• [Work task] Only one stretch of the data below is wanted: the lines starting at the one with "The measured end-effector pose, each" and ending at the one with "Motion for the", both included, given again exactly.
○ ○ ○ ○ ○
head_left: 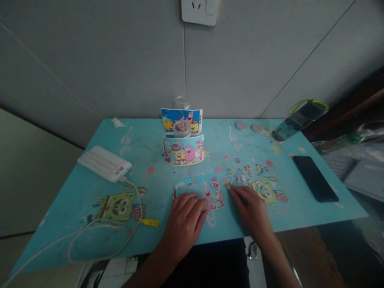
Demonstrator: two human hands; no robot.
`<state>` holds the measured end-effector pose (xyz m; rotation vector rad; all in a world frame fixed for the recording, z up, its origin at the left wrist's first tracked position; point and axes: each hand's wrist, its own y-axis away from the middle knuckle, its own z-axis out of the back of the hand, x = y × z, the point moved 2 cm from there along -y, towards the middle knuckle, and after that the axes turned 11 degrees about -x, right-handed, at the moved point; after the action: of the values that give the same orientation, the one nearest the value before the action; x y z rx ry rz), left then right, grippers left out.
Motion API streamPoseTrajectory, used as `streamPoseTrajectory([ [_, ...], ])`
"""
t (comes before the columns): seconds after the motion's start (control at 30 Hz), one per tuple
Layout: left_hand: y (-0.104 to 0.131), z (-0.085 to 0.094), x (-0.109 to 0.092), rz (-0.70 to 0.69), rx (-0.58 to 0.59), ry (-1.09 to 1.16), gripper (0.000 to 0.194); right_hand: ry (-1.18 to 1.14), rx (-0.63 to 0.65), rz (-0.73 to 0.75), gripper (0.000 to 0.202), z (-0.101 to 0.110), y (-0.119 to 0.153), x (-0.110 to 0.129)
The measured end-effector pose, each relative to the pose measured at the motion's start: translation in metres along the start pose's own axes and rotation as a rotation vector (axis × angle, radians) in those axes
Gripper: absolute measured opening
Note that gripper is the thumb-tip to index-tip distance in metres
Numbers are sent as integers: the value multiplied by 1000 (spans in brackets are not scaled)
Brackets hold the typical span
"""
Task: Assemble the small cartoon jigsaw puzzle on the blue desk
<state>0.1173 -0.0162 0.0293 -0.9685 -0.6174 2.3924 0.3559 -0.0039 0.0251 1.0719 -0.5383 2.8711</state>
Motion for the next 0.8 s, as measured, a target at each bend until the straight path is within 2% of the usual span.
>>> streamPoseTrajectory([
  [0.57, 0, -1, -1, 20, 8, 5, 20, 223, -56, 48, 32, -4, 1, -1],
  [0.8, 0, -1, 0, 0, 8, -4, 22, 202, -94, 71, 28, -8, 2, 4],
])
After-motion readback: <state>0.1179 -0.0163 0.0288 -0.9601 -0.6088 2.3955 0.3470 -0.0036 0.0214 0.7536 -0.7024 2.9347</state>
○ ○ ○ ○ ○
• [Solution to this problem]
The measured end-effector pose, each relative to the pose measured at the motion's start: translation in metres along the start pose's own axes and rotation as a rotation vector (axis × angle, radians) in those axes
Gripper: absolute measured opening
Note that gripper is the thumb-tip to index-tip distance in metres
Numbers are sent as integers: the value multiplied by 1000 (spans in brackets are not scaled)
Brackets hold the typical span
"""
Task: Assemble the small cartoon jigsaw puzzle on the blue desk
<state>0.1173 -0.0162 0.0293 -0.9685 -0.6174 2.3924 0.3559 -0.0039 0.0251 1.0719 -0.5383 2.8711</state>
Motion for the next 0.8 s, as measured, a target at each bend until the straight path is within 2% of the usual span.

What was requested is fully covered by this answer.